We initially started with LXC containers on one of our service servers, but quickly moved towards a dedicated server from Hetzner, where we host the majority of our services. We’re using PX70-SSD, which is Intel® Xeon® E3-1270 v3 Quad-Core Haswell with 32GB RAM, so we have plenty of power to run Prometheus. SSDs allow us to have retention set to 120 days. Our logging infrastructure is built around getting logs locally (receiving them on Unix socket) and then pushing them towards the various workers.
Having this infrastructure available made pushing metrics a logical choice (especially in pre-Prometheus times). On the other side, Prometheus is primarily designed around the paradigm of scraping metrics. We wanted to stay consistent and push all metrics towards Prometheus initially. We have created a Go daemon called prometheus-pusher. It’s responsible for scraping metrics from local exporters and pushing them towards the Pushgateway. Pushing metrics has some positive aspects (e.g. simplified service discovery) but also quite a few drawbacks (e.g. making it hard to distinguish between a network partition vs. a crashed service). We made Prometheus-pusher available on GitHub, so you can try it yourself.
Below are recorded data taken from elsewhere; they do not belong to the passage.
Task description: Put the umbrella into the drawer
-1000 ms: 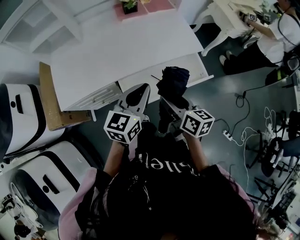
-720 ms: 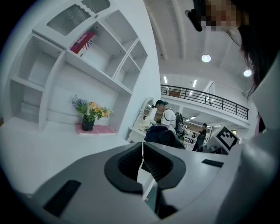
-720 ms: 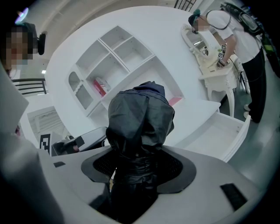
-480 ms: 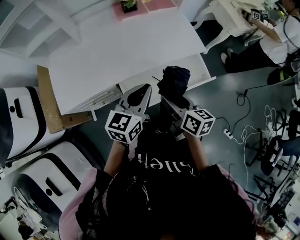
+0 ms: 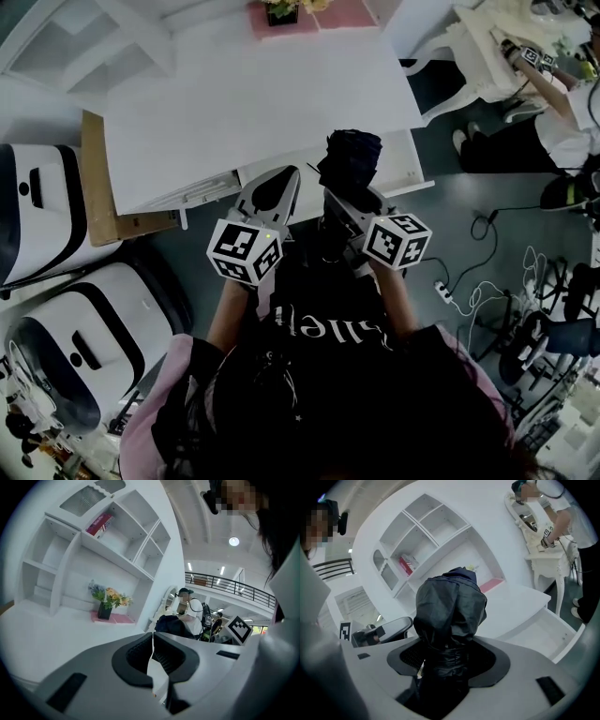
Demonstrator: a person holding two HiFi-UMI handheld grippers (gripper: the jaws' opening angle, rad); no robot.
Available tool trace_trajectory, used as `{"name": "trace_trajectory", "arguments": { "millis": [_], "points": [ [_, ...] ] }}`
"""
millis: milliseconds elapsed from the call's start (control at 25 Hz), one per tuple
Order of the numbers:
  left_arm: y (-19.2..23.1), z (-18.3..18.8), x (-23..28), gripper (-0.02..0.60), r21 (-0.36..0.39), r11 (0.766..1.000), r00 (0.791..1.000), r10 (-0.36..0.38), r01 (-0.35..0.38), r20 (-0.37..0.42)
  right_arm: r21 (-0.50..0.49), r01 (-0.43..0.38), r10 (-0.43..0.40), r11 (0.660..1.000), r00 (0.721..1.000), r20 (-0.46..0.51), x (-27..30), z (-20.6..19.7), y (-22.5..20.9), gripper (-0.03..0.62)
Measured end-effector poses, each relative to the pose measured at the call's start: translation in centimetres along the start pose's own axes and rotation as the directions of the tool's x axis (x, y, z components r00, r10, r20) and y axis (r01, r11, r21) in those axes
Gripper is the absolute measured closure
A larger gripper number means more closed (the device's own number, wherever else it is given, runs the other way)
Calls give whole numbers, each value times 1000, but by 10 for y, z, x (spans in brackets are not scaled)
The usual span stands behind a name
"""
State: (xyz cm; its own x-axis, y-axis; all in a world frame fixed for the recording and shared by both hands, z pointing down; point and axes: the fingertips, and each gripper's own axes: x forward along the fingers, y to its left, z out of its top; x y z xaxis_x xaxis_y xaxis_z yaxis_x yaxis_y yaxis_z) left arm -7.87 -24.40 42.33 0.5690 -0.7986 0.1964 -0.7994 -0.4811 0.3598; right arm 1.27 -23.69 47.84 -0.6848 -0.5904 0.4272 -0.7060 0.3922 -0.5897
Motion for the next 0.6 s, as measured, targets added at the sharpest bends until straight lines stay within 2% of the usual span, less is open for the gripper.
{"name": "trace_trajectory", "arguments": {
  "millis": [240, 360, 480, 600],
  "points": [
    [3, 6, 15, 561, -31, 996, 995, 89, -88, 34, -81, -9, 0, 997, 994, -112, 15, 5, -38, 314],
    [5, 6, 19, 561, -37, 991, 991, 130, -129, 42, -204, -20, -22, 979, 980, -200, 24, 2, -61, 315],
    [4, 6, 21, 561, -46, 985, 985, 166, -163, 55, -377, -63, -57, 924, 953, -299, 31, -3, -83, 315],
    [6, 3, 18, 561, -57, 978, 977, 204, -200, 63, -531, -132, -109, 837, 911, -399, 43, -14, -104, 315]
  ]
}}
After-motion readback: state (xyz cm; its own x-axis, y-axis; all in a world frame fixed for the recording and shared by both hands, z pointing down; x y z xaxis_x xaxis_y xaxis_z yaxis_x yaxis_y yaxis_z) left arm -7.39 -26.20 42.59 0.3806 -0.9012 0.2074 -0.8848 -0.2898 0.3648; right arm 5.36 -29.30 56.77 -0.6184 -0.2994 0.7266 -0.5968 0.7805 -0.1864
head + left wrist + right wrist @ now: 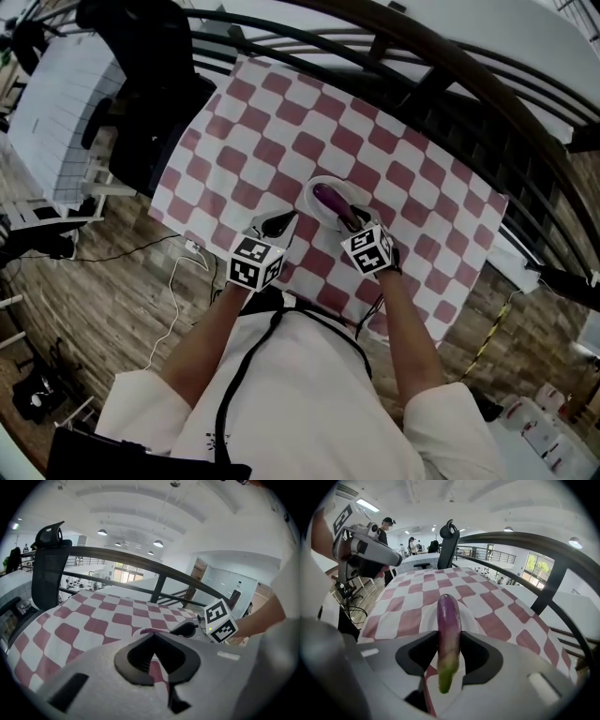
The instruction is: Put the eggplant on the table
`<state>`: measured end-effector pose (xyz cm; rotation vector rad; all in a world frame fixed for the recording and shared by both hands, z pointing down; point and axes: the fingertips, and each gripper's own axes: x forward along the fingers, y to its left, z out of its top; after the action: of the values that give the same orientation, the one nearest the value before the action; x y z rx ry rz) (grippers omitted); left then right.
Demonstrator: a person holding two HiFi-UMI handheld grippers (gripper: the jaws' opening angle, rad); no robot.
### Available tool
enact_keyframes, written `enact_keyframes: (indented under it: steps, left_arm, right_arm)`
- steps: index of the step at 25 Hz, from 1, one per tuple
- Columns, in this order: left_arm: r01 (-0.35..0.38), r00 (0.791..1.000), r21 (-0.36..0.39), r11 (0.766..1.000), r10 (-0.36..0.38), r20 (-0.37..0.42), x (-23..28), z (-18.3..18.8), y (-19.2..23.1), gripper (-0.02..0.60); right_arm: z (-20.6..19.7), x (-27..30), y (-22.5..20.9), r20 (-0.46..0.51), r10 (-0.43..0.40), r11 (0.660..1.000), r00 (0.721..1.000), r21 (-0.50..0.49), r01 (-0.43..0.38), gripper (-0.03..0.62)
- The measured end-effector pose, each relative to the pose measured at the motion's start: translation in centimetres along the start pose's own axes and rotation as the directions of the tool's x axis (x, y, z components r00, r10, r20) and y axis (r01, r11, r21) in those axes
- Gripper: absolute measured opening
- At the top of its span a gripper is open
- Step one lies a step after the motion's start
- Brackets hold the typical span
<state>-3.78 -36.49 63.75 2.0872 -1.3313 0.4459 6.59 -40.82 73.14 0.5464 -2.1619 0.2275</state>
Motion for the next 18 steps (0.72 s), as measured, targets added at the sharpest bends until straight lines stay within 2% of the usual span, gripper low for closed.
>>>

The next step was for us to figure out what to use for managing dashboards and graphs. We liked the Grafana integration, but didn’t really like how Grafana manages dashboard configurations. We are running Grafana in a Docker container, so any changes should be kept out of the container. Another problem was the lack of change tracking in Grafana.
We have thus decided to write a generator which takes YAML maintained within git and generates JSON configs for Grafana dashboards. It is furthermore able to deploy dashboards to Grafana started in a fresh container without the need for persisting changes made into the container. This provides you with automation, repeatability, and auditing.
We are pleased to announce that this tool is also now available under an Apache 2.0 license on GitHub.
An improvement which we saw immediately was the stability of Prometheus. We were fighting with stability and scalability of Graphite prior to this, so getting that sorted was a great win for us. Furthermore the speed and stability of Prometheus made access to metrics very easy for developers. Prometheus is really helping us to embrace the DevOps culture.
Tomas Cerevka, one of our backend developers, was testing a new version of the service using JRuby. He needed a quick peek into the heap consumption of that particular service. He was able to get that information in a snap. For us, this speed is essential.
Prometheus has become an integral part of monitoring in ShowMax and it is going to be with us for the foreseeable future. We have replaced our whole metric storage with Prometheus, but the ingestion chain remains push based. We are thus thinking about following Prometheus best practices and switching to a pull model.
We’ve also already played with alerts. We want to spend more time on this topic and come up with increasingly sophisticated alert rules.